- _Exercise prompt_: Lines with the word "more": copy all of them from the entries below.

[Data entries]
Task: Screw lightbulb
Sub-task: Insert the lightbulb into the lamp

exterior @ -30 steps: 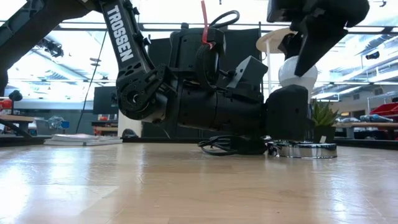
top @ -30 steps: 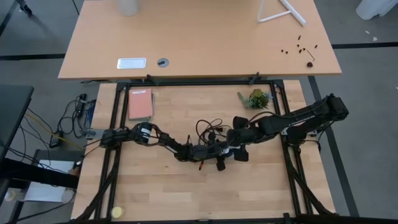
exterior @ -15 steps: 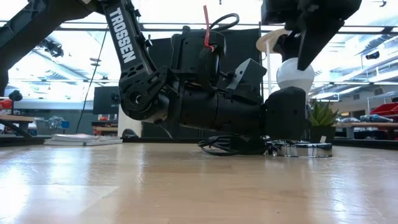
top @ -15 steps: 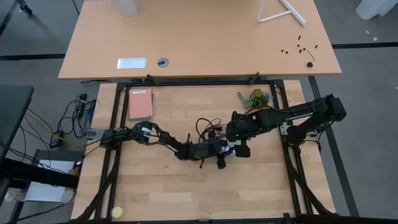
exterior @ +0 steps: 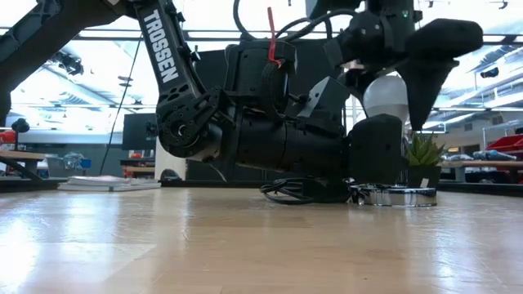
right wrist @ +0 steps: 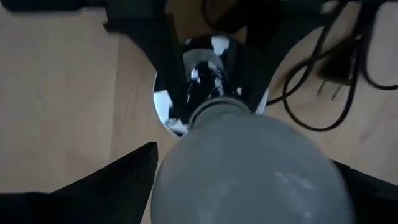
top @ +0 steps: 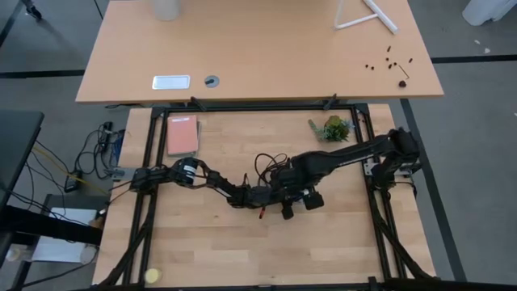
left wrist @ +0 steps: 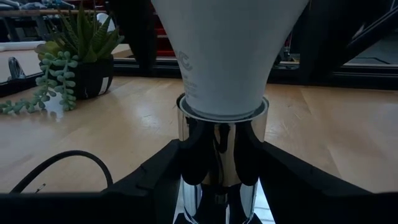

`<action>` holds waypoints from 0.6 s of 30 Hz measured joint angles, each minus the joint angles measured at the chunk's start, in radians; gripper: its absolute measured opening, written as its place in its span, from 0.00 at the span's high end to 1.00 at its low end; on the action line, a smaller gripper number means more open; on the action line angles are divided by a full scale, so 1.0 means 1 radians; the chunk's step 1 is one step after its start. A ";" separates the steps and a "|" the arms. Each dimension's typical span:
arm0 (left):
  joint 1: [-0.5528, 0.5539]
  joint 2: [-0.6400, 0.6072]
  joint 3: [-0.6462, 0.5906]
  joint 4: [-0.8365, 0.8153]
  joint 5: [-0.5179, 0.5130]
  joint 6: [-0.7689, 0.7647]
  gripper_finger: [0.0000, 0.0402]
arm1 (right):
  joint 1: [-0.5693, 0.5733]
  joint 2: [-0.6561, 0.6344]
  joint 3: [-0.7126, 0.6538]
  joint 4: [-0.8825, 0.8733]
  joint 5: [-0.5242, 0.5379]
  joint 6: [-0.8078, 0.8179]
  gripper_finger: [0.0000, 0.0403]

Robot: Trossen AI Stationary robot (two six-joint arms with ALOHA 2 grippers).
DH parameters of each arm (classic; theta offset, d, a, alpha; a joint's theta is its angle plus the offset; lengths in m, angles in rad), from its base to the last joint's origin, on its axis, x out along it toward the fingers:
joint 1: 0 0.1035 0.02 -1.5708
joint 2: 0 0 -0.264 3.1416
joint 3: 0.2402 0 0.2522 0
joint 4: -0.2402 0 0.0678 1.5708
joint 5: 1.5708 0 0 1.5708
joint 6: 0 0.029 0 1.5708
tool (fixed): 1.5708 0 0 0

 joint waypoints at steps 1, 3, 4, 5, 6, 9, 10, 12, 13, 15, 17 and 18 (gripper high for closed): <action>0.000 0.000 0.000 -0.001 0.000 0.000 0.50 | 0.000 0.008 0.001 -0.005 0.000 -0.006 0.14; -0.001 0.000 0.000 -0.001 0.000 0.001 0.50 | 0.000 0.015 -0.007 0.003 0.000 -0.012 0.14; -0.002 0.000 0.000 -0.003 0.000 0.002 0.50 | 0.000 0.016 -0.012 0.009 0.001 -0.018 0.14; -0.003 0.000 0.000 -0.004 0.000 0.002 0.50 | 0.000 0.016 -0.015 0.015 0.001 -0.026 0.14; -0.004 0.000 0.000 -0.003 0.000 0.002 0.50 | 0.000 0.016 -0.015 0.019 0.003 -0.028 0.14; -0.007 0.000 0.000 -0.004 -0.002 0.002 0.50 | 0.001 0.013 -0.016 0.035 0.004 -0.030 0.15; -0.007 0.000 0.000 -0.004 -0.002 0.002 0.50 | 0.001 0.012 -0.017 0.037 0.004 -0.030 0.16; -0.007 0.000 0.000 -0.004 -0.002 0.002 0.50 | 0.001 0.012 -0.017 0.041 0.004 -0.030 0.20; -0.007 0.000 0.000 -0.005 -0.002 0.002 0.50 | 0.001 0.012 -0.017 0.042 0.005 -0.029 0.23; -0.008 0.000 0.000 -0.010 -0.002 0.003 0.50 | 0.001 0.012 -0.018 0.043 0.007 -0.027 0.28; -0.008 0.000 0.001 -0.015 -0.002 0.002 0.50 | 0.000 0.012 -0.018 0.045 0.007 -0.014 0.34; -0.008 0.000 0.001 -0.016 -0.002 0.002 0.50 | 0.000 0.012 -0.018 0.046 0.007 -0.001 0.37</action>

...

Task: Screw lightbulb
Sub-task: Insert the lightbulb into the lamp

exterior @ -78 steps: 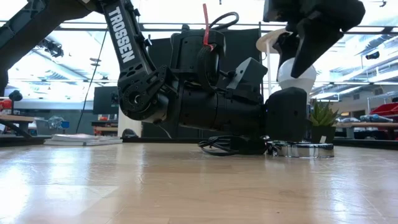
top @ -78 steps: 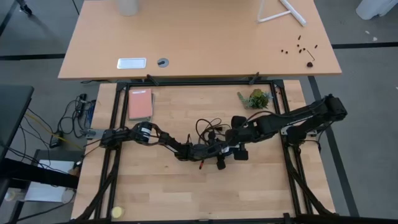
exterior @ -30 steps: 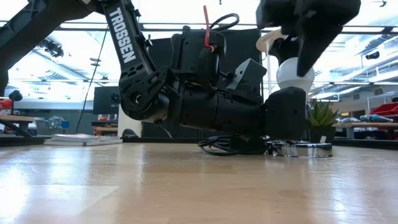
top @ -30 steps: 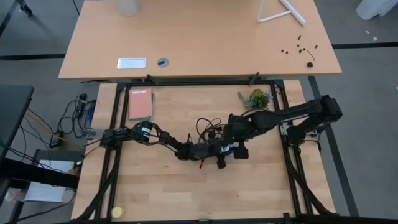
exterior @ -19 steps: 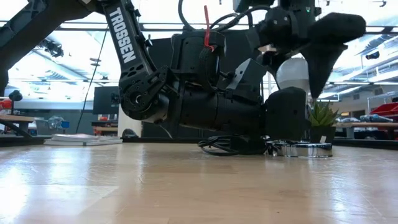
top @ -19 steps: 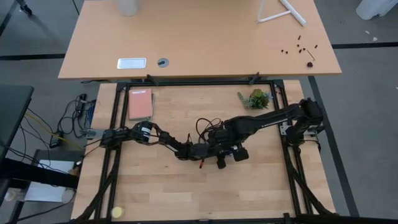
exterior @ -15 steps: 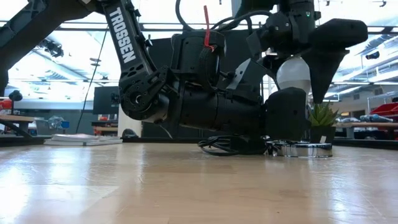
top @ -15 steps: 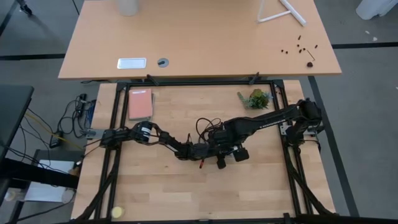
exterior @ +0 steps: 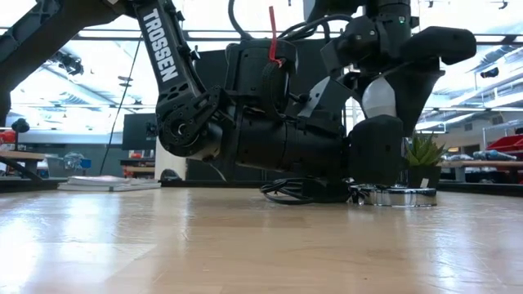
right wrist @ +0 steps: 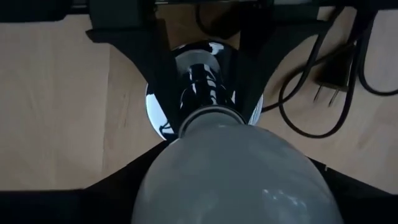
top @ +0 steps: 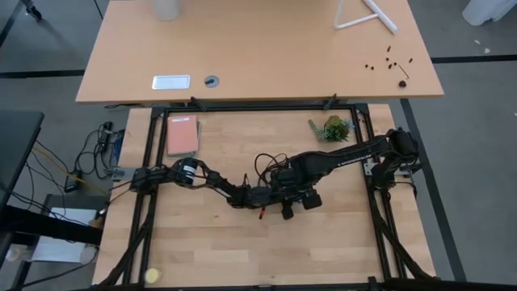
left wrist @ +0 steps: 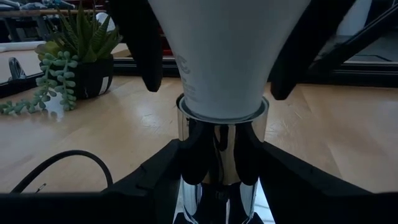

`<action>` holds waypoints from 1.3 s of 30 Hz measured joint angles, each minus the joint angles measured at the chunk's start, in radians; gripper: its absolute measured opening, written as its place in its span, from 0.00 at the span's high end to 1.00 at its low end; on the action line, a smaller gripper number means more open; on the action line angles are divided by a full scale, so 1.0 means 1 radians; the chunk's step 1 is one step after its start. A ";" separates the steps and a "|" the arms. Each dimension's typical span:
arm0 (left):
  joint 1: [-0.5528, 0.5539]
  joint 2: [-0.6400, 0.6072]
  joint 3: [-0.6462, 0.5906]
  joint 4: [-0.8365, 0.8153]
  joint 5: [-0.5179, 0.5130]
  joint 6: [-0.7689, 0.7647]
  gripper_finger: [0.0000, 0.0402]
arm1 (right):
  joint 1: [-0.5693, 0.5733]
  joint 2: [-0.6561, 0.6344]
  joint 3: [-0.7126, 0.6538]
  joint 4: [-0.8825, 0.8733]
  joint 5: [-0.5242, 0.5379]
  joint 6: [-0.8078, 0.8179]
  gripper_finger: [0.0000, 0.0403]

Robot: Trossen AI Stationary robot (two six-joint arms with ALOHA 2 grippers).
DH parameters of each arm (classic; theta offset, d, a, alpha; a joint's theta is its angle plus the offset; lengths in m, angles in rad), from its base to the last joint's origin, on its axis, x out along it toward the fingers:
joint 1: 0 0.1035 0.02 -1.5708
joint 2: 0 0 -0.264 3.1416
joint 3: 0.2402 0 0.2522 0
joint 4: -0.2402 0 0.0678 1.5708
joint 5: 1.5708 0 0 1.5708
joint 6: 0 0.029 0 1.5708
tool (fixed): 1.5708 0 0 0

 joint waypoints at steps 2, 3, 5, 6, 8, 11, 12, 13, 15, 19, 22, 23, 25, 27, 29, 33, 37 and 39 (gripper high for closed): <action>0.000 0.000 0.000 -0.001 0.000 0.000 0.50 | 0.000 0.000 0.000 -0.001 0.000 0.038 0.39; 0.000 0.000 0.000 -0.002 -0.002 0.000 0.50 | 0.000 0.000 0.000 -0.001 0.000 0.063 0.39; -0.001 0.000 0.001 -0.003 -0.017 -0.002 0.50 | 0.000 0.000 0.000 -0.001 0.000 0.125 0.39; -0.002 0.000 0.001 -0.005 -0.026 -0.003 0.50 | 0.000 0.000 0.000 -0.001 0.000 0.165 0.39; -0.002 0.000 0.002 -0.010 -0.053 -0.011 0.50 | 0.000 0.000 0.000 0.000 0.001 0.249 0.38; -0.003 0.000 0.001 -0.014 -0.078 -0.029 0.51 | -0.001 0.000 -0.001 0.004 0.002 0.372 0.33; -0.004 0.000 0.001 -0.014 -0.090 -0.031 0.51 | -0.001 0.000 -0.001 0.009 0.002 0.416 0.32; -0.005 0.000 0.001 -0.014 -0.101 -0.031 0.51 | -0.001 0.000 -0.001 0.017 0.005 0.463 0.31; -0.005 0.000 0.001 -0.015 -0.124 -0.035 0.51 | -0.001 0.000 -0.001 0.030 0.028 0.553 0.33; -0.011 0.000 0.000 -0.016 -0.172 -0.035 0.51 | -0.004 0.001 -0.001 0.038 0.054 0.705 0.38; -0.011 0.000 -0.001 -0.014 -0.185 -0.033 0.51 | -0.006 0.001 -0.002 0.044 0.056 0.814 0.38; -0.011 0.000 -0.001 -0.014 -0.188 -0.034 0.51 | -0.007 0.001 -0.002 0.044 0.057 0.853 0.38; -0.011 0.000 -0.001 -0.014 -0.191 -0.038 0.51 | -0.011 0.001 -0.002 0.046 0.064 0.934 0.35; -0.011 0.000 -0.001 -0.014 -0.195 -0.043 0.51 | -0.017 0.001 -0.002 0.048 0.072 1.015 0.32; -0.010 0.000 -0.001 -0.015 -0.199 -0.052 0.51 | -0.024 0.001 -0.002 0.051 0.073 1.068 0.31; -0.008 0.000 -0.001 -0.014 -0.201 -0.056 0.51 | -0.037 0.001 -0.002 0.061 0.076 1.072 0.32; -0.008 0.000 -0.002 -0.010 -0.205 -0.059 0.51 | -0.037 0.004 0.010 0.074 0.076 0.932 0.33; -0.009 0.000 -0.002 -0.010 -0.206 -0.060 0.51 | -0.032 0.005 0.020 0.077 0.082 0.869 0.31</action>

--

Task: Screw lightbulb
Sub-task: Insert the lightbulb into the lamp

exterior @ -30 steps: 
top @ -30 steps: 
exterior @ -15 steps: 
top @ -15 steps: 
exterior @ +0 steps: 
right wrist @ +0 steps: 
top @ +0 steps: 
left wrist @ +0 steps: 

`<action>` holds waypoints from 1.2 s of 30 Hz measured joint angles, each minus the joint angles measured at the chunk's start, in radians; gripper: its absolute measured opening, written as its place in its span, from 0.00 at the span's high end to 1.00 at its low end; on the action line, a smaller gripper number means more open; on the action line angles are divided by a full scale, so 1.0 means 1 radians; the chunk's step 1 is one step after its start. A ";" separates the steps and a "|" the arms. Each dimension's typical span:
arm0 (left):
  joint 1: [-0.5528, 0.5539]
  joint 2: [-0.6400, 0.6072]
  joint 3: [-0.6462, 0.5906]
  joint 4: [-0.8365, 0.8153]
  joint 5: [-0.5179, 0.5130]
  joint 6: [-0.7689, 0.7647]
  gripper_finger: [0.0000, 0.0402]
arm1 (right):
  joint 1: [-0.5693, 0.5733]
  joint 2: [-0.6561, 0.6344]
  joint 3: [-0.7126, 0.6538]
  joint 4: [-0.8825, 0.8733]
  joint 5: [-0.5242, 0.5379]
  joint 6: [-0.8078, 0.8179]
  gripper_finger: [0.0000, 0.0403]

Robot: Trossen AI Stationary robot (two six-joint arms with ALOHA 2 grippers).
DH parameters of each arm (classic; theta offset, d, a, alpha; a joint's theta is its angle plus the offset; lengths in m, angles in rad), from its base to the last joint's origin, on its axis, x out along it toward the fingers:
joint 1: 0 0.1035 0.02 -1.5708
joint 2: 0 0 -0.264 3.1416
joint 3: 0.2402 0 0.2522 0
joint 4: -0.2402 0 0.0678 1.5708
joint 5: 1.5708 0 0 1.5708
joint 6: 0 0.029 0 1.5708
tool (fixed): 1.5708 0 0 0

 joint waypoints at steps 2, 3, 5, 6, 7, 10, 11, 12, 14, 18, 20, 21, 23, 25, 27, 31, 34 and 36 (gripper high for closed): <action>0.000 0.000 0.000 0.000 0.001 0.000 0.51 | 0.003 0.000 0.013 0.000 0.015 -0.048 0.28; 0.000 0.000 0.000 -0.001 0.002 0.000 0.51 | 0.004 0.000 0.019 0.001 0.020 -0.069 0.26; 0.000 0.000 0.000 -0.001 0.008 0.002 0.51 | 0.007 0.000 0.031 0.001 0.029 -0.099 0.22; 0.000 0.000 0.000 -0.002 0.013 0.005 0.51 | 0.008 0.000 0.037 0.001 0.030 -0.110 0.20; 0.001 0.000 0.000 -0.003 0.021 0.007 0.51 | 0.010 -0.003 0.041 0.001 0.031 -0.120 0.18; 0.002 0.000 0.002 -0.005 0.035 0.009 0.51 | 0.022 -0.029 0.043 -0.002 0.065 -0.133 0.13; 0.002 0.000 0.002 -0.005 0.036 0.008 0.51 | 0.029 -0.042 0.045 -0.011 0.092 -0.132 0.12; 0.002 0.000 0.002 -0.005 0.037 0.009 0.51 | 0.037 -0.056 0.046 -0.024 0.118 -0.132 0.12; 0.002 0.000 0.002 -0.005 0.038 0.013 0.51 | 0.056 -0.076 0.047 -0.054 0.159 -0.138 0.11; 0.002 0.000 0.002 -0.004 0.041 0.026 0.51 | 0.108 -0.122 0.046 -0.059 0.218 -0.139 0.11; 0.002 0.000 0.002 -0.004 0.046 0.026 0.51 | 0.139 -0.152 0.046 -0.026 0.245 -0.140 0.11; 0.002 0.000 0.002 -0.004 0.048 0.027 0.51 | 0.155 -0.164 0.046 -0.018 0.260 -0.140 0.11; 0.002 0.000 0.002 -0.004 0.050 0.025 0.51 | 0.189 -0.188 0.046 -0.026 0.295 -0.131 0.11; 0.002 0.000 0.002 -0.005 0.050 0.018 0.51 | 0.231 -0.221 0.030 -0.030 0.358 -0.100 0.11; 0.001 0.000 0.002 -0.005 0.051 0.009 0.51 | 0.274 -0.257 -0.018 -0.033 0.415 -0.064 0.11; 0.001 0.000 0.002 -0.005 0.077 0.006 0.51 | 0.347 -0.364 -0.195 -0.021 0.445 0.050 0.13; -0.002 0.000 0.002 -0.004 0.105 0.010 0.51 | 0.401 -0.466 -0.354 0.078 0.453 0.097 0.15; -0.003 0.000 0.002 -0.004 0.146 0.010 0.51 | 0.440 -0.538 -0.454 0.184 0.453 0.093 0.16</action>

- _Exercise output_:
`<action>` holds waypoints from 0.6 s of 30 Hz measured joint angles, each minus the joint angles measured at the chunk's start, in radians; gripper: its absolute measured opening, written as its place in its span, from 0.00 at the span's high end to 1.00 at its low end; on the action line, a smaller gripper number means more open; on the action line angles are divided by a full scale, so 1.0 means 1 radians; the chunk's step 1 is one step after its start. A ";" separates the steps and a "|" the arms. Each dimension's typical span:
`<action>` holds waypoints from 1.3 s of 30 Hz measured joint angles, each minus the joint angles measured at the chunk's start, in radians; gripper: its absolute measured opening, written as its place in its span, from 0.00 at the span's high end to 1.00 at its low end; on the action line, a smaller gripper number means more open; on the action line angles are divided by a full scale, so 1.0 means 1 radians; the chunk's step 1 is one step after its start. A ";" separates the steps and a "|" the arms. Each dimension's typical span:
`<action>` holds waypoints from 1.2 s of 30 Hz measured joint angles, each minus the joint angles measured at the chunk's start, in radians; gripper: its absolute measured opening, written as its place in its span, from 0.00 at the span's high end to 1.00 at its low end; on the action line, a smaller gripper number means more open; on the action line angles are divided by a full scale, so 1.0 means 1 radians; the chunk's step 1 is one step after its start. A ";" separates the steps and a "|" the arms. Each dimension's typical span:

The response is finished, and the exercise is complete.